Rep. John Ratcliffe, R-Texas, introduced legislation today to codify into law the Department of Homeland Security’s Continuous Diagnostics and Mitigation (CDM) Program, in order “to advance and modernize” the program and ensure procedural policies for it.
“Our goal with this new legislation is to help boost the long-term success of the CDM program by ensuring it keeps pace with the cutting-edge capabilities in the private sector,” Ratcliffe said in a statement today. “We’re also safeguarding agencies from getting stuck with technologies that will soon become outdated or unsupported by their vendors.”
The bill would require DHS “to develop policies and procedures for reporting systemic cybersecurity risks and potential incidents on data collected under CDM” and “regularly deploy new technologies” in order to keep pace with market trends and advancements in cybersecurity monitoring software. If enacted into law, the bill will require the DHS Secretary to submit a strategy to carry out the program within 180 days.
CDM is a multibillion dollar program aimed at safeguarding Federal agency networks by providing monitoring-as-a-service tools to know what is occurring on those networks at all times.

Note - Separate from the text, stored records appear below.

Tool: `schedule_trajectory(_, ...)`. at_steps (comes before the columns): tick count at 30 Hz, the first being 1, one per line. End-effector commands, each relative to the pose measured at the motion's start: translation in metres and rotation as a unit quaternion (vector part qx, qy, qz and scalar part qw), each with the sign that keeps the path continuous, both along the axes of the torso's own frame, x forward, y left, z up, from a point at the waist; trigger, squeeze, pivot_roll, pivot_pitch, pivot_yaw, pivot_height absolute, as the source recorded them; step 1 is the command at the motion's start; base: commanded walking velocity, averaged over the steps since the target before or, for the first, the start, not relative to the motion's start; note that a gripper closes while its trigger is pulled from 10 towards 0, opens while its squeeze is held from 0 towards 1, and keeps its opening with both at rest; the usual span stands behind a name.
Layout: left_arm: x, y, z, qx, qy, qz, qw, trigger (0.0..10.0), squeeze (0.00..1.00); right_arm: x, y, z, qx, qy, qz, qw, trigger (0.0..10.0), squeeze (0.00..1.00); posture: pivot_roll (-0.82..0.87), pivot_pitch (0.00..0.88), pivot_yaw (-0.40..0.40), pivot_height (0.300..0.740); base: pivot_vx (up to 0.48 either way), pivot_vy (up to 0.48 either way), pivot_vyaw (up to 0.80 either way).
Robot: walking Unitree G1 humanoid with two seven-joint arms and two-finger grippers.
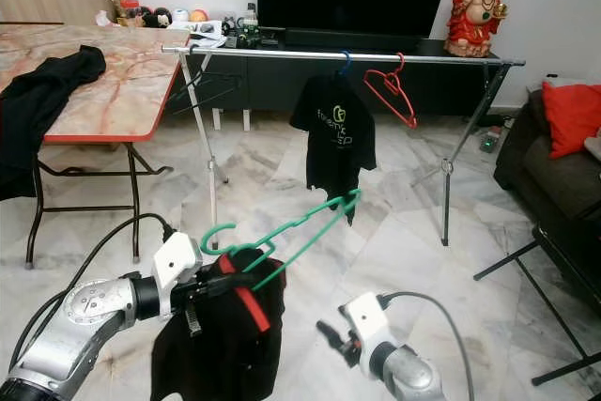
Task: Hang hanger
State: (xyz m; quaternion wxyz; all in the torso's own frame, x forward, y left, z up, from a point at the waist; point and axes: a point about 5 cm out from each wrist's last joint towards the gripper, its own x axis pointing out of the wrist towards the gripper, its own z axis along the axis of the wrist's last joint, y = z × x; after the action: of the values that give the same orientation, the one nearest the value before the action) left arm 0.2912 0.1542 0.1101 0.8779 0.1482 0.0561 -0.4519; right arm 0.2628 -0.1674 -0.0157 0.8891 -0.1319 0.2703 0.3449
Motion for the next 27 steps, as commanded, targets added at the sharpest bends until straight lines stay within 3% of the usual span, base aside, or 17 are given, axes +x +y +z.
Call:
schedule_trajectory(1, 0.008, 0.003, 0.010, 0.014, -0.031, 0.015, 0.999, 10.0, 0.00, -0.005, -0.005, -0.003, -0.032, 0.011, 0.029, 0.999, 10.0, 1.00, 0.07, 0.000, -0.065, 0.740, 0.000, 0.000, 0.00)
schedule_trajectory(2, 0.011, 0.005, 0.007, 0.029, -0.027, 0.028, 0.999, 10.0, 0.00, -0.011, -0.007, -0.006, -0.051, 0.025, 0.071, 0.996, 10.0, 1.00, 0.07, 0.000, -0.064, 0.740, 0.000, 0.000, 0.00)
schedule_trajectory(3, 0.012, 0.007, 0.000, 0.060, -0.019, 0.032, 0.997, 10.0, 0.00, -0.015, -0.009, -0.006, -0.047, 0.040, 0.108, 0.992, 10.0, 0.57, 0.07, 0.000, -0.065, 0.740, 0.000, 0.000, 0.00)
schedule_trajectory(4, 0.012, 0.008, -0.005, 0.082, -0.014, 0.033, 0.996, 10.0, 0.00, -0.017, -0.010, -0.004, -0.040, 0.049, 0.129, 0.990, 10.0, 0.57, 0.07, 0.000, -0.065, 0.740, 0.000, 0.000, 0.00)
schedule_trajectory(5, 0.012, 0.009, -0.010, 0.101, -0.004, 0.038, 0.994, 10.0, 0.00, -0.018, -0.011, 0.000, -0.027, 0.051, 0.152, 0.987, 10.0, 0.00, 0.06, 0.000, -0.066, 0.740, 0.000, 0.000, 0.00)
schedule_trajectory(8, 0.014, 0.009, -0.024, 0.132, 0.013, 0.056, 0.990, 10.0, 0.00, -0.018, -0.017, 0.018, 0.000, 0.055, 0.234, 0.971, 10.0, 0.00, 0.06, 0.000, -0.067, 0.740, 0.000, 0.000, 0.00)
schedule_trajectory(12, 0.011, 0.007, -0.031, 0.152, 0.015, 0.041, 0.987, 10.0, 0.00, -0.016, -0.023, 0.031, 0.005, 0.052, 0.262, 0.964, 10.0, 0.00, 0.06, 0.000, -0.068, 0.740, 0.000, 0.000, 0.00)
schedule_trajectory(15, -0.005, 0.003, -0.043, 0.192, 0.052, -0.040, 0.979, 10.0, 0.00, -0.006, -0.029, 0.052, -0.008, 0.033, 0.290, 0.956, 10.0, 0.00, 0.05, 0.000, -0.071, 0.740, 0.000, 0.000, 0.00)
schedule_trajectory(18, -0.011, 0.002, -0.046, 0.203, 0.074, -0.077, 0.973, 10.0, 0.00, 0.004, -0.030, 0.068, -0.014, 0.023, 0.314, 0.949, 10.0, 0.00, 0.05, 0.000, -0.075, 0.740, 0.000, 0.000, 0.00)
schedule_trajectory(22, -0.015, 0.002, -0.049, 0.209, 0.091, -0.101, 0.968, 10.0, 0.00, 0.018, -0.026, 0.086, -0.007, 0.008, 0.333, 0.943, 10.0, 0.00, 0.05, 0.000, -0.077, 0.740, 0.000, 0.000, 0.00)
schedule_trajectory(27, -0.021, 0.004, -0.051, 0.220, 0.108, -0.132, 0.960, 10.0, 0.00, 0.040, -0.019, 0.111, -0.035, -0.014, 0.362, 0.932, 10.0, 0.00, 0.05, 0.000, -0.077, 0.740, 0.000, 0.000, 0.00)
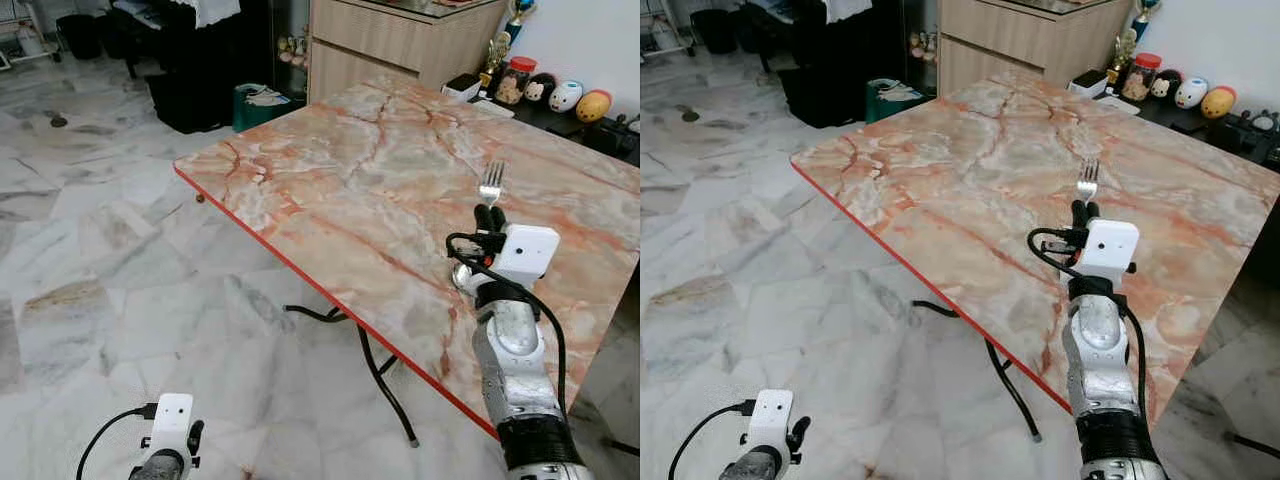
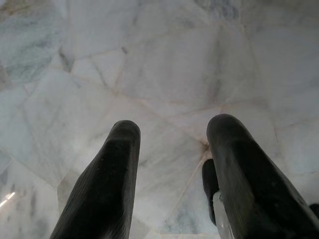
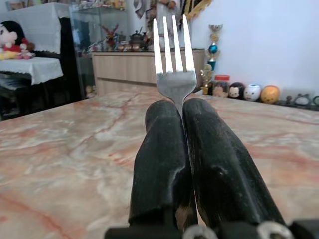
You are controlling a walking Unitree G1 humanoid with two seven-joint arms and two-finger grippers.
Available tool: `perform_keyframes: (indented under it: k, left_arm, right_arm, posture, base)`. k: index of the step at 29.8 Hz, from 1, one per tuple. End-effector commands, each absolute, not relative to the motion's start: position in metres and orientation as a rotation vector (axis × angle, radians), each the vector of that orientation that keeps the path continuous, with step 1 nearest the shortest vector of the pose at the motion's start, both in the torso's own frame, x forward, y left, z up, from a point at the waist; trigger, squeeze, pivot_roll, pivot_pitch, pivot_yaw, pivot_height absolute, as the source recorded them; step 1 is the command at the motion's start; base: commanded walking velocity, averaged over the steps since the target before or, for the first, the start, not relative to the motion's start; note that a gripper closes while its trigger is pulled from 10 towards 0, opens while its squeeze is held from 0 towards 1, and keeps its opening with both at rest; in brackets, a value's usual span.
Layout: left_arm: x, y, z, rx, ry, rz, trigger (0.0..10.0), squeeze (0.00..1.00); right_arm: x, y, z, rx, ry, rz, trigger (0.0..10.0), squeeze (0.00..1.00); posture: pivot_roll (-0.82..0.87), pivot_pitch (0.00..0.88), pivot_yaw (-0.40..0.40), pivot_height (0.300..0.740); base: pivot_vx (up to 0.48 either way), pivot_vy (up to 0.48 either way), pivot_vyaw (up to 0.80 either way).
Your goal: Setting the table
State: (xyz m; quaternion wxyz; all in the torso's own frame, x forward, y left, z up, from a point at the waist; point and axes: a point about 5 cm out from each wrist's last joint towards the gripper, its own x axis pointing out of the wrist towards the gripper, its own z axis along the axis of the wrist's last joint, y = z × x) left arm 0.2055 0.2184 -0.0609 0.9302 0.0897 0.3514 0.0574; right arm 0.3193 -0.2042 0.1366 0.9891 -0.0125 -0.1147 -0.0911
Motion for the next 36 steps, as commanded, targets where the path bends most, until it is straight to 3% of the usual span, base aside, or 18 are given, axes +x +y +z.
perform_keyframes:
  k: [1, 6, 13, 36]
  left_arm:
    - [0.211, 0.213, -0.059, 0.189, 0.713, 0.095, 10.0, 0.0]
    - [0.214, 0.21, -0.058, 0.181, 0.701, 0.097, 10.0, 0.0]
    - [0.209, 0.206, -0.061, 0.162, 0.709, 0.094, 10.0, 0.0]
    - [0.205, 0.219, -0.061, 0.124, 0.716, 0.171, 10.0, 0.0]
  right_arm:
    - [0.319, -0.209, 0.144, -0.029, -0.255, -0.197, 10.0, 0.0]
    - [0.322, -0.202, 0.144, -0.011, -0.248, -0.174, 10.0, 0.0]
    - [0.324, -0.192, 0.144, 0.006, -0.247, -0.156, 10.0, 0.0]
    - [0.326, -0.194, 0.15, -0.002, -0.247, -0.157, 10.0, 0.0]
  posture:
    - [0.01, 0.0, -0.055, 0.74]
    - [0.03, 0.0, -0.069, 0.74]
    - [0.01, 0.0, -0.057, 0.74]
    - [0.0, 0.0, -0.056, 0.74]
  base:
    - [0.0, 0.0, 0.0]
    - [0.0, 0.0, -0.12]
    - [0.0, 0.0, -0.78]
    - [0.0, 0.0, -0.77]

DHS is currently is the process of awarding task orders–with a potential value of up to $3.4 billion–to support Phase 3 of the program at all of the CFO Act agencies excluding the Defense Department.
DHS coordinates CDM implementation for all the agencies, an effort led by DHS’ National Protection and Programs Directorate (NPPD). Ratcliffe pledged his support to that mission and NPPD’s leader today.
“Supporting DHS Under Secretary Krebs’ effective deployment and ongoing improvement of CDM at NPPD is a top priority of the Cybersecurity and Infrastructure Protection Subcommittee,” said Ratcliffe, the chairman of the subcommittee, which falls under the House Homeland Security committee.
“At the end of the day, cybersecurity is national security – and that means we’ve got to ensure we’re addressing the dangers at our digital borders through risk-based, cost-effective strategies enabled by programs like CDM,” he said.